_WHAT TO WORK ON_
Reproduce word for word the lines between those holding "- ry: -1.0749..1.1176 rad" and "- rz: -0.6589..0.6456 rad", inclusive, and nothing else from the data below.

_GIVEN INFORMATION_
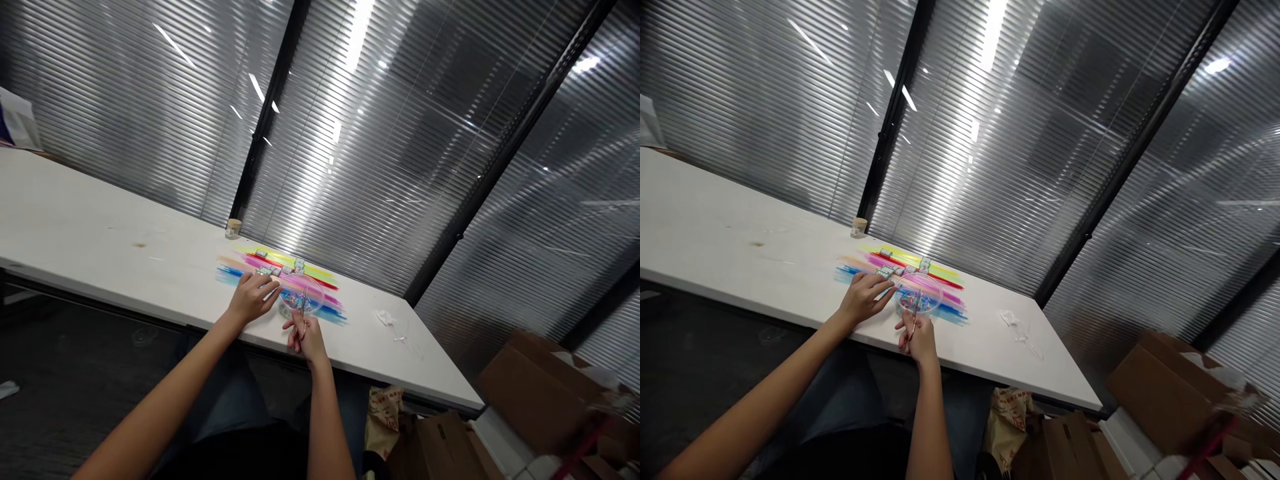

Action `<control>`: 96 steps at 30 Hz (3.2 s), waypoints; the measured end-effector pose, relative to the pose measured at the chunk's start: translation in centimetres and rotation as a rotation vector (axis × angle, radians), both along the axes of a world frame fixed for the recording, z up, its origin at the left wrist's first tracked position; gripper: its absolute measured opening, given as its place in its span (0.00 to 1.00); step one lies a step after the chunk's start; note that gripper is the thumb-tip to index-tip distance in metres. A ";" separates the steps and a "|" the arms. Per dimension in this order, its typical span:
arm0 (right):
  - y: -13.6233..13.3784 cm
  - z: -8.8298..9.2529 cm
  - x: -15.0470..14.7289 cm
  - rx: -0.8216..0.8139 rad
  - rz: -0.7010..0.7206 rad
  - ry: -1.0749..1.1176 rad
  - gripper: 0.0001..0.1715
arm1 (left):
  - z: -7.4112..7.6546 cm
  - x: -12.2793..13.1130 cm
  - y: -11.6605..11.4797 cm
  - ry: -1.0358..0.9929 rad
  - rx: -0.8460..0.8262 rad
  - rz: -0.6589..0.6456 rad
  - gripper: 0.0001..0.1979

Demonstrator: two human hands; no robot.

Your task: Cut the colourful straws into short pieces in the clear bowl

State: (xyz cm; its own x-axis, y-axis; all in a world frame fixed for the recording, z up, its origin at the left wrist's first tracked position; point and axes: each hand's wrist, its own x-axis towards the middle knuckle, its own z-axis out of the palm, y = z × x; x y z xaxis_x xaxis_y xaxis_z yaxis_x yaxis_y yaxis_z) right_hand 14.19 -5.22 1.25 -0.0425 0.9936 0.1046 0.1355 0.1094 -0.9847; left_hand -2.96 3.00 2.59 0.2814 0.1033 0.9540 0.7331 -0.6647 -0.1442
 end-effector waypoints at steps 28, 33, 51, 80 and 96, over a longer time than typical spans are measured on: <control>0.3 -0.4 0.2 0.016 -0.090 0.029 0.37 | -0.2 0.0 0.0 -0.048 -0.062 -0.045 0.05; 0.4 -0.5 0.1 0.002 -0.074 0.033 0.35 | -0.1 0.0 -0.1 -0.020 -0.080 -0.041 0.06; 0.2 -0.4 0.1 0.003 -0.078 0.023 0.32 | 0.0 0.0 -0.1 0.008 -0.087 -0.071 0.06; 0.2 -0.4 0.2 0.000 -0.083 0.014 0.36 | -0.2 0.0 0.2 -0.004 -0.066 -0.040 0.05; 0.2 -0.6 0.2 0.023 -0.112 0.036 0.34 | -0.1 0.1 0.1 0.019 -0.074 -0.050 0.06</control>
State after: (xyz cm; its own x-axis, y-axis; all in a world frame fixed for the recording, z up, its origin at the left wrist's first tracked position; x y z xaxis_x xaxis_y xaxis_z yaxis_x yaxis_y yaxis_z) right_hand 14.42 -5.02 0.70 0.0724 0.9893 0.1269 0.1127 0.1183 -0.9866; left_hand -2.87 3.11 2.53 0.3062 0.1583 0.9387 0.6962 -0.7097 -0.1074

_RESULT FOR THIS TASK_
  - ry: -1.0749..1.1176 rad
  - gripper: 0.0001..0.1715
arm1 (left):
  - z: -7.4112..7.6546 cm
  - x: -12.2793..13.1130 cm
  - y: -11.6605..11.4797 cm
  - ry: -1.0358..0.9929 rad
  - rx: -0.8460..0.8262 rad
  - rz: -0.6589..0.6456 rad

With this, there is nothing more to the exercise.